RHETORIC IN SOCIETY CONFERENCE (Leiden University, The Netherlands, January 21-23, 2009)
Rhetoric in Society 2009 - Last Minute Call for Papers
Leiden University, the Netherlands: January 21 - 22 - 23, 2009
The classical rhetoricians already knew the truth: power is the preserve of those who know how to use words. The theory of rhetorical tools was invented in order to advise a speaker to persuade an audience of the legitimacy of a legal or political stance or to praise or blame the famous. Constraints of time, prejudice and sheer noise could interfere with the speech event, and so the orator had to know how to attract and keep attention.
No communication without rhetoric
Nowadays, we know that rhetoric pervades any discourse. There is no communication without rhetoric. The need for rhetorical theory is therefore even more urgent, not only because we want to know how to reach an audience that is overloaded with stimuli, but because we want the audience to be capable of critically evaluating what is addressed to them. In a society with ever increasing amounts of information and with media whose significance cannot be overestimated, we need to know about the mechanisms playing a role in gathering, making and reporting of information and opinions, and how it is processed by an audience.
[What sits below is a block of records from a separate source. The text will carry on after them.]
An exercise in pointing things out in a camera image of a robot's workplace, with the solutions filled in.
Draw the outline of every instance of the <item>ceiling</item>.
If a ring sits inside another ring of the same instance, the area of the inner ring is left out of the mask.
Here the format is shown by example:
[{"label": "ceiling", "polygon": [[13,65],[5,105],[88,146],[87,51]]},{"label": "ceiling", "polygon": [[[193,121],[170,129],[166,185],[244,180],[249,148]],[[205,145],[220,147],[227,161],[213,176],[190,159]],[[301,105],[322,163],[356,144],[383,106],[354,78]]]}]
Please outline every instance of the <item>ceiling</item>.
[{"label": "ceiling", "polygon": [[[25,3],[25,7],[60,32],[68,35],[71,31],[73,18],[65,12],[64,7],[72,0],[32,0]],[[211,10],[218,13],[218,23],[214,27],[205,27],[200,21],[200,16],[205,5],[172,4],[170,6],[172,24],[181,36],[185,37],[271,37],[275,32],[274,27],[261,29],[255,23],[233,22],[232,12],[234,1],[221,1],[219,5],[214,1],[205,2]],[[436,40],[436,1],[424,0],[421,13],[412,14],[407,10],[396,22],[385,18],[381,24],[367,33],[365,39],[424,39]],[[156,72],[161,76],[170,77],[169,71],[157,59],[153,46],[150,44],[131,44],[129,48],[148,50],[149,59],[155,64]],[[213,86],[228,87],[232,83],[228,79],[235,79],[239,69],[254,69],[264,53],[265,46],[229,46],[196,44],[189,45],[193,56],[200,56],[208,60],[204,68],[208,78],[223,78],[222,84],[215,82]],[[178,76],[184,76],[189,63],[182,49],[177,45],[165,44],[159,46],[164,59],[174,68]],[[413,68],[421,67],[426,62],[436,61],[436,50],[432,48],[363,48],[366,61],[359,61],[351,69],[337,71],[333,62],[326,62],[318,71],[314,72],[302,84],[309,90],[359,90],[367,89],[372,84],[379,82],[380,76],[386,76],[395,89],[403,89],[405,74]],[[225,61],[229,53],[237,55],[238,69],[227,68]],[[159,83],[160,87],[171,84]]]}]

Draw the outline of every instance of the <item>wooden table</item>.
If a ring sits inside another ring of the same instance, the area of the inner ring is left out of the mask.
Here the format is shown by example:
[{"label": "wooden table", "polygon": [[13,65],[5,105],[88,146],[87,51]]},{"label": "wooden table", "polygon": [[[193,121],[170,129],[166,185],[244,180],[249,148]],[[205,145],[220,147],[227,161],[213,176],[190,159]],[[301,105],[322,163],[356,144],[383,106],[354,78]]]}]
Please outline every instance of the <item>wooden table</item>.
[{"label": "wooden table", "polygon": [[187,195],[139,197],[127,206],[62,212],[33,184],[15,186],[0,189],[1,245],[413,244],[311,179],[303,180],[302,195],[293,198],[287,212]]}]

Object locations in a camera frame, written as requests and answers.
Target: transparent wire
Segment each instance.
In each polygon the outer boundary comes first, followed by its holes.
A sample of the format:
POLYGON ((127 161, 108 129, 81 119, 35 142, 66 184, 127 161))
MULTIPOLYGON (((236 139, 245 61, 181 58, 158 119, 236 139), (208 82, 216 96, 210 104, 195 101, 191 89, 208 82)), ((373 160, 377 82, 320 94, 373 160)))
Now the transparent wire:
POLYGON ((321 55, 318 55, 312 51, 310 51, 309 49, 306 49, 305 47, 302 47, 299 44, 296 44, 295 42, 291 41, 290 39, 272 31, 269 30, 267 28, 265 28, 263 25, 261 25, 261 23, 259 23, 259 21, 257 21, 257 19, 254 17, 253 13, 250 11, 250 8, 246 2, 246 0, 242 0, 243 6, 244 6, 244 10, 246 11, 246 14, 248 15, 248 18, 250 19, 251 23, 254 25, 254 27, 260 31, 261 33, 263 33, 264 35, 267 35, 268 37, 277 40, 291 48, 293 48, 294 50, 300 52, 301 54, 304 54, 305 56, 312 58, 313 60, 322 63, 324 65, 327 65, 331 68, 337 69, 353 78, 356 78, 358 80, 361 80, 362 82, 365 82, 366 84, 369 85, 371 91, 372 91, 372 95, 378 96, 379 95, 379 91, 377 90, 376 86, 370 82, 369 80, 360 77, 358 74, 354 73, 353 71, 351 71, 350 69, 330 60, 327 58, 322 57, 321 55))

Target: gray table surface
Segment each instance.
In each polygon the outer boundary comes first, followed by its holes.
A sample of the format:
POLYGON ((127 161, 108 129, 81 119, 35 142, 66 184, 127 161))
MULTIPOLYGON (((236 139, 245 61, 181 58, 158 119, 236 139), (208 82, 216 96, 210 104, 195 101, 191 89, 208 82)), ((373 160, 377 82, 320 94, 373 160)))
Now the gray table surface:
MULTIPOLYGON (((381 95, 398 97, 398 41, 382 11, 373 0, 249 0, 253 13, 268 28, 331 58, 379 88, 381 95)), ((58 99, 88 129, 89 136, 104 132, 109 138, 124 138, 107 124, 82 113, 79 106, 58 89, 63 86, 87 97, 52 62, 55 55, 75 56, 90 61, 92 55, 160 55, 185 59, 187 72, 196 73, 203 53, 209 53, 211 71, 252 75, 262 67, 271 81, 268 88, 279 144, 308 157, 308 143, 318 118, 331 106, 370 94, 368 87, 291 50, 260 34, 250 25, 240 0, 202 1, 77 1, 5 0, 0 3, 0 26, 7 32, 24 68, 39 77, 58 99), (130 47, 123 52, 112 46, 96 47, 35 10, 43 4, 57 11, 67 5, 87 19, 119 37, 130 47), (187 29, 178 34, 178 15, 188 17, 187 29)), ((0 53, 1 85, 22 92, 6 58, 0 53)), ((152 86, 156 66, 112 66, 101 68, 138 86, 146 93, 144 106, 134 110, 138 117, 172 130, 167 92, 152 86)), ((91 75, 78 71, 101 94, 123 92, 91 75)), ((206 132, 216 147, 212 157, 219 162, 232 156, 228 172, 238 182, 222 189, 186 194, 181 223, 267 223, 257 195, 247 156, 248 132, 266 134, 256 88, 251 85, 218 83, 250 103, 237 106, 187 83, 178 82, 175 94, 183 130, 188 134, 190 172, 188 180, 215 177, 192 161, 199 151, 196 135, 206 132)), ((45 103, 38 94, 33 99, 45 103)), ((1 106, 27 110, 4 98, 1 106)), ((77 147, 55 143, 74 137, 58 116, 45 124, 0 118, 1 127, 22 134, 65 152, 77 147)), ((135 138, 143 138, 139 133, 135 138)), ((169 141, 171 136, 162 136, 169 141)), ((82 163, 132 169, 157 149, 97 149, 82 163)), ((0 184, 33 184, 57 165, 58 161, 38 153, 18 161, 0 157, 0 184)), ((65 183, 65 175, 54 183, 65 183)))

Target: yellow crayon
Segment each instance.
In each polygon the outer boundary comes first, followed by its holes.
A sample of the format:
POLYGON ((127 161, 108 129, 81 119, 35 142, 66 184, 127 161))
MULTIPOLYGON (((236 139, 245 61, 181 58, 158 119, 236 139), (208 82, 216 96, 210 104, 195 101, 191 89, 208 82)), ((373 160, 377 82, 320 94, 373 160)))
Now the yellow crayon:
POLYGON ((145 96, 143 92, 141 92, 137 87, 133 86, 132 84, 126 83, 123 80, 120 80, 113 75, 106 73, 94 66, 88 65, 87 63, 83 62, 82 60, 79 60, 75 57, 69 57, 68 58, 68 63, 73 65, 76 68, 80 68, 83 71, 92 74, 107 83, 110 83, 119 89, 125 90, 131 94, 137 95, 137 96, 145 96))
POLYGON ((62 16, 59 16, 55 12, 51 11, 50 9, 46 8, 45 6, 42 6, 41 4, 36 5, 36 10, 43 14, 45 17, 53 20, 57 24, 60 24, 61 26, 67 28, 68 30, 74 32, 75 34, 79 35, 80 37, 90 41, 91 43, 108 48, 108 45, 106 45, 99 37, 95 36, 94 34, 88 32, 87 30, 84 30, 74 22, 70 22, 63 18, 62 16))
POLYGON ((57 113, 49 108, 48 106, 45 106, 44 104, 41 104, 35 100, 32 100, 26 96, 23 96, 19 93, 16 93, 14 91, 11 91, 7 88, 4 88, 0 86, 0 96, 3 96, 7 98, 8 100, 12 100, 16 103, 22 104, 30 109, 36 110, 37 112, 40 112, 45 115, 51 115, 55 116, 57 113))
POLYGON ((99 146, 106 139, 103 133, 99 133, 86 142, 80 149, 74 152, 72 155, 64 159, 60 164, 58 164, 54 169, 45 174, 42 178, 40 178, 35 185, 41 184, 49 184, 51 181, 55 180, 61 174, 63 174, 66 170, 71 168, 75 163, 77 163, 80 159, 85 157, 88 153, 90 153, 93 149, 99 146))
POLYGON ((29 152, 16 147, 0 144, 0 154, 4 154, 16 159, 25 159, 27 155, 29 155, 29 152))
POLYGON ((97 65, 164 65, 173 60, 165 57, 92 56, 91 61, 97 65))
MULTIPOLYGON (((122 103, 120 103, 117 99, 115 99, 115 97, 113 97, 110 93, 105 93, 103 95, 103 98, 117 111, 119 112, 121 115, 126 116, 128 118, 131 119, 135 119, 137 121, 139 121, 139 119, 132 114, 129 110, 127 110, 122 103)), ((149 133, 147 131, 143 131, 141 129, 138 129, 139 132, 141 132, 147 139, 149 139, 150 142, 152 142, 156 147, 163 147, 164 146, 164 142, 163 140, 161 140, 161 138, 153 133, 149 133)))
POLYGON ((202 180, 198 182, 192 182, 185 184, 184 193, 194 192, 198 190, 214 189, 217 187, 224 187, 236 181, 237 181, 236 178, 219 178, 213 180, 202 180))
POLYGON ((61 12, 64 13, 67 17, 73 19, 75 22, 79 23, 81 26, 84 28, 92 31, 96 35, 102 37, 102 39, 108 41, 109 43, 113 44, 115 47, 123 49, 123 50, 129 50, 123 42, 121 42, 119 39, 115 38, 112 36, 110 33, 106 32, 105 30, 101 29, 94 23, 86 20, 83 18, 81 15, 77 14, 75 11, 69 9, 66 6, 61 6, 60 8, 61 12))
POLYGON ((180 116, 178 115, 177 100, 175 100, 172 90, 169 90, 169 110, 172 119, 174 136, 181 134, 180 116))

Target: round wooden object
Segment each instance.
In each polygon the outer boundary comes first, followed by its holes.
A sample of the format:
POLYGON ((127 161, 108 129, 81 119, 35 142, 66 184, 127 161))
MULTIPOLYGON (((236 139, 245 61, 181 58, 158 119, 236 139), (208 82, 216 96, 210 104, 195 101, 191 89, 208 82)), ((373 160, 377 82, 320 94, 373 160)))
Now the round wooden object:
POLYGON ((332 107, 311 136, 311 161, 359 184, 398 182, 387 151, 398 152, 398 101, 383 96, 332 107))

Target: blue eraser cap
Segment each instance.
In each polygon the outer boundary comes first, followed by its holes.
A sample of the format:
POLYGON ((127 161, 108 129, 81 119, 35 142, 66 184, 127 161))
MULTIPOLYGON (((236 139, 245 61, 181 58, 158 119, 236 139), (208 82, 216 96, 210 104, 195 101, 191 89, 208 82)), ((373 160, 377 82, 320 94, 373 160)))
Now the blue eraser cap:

Extended perspectives and genres
In order to meet these objectives it is necessary that the study of rhetoric be enriched with perspectives and insights from related isciplines such as argumentation theory, discourse analysis, text linguistics and cognition as well as communication and information theory. This recognition has resulted in a vast body of theoretical discussions on the relation between rhetoric, argumentation and discourse as well as in the emergence of empirical research of different kinds, and in many analytical studies in which persuasive means in a speech event have been established.
Twenty-first century rhetoric
The traditional genres have been extended to all kinds of other discourse events, from public relations texts and advertisements to mediated discourse, organizational communication and scientific texts. Nowadays developments in new media and the impact on society of e-mail, e-zines, digital discussion fora, blogs, civil journalism and the use of internet in all parts of daily life have thrown new light on the tasks and functions of rhetoric and persuasion.
The conference Rhetoric in Society aims at presenting and discussing different approaches to rhetoric. The conference welcomes contributions within a wide range of subjects, from modern applications of classical approaches, rhetorical criticism, argumentation studies, communication studies, to journalism studies and new media studies.
We welcome contributions on the role of rhetoric and argumentation in written and oral discourse and genres, on topics such as: public deliberation, controversies, legal decision-making, spin, hyphenate writing, social change, political campaigning, social movements, public relations, publicity, advertising, management, corporate internal communication, art and literature, visual rhetoric and public media discourse.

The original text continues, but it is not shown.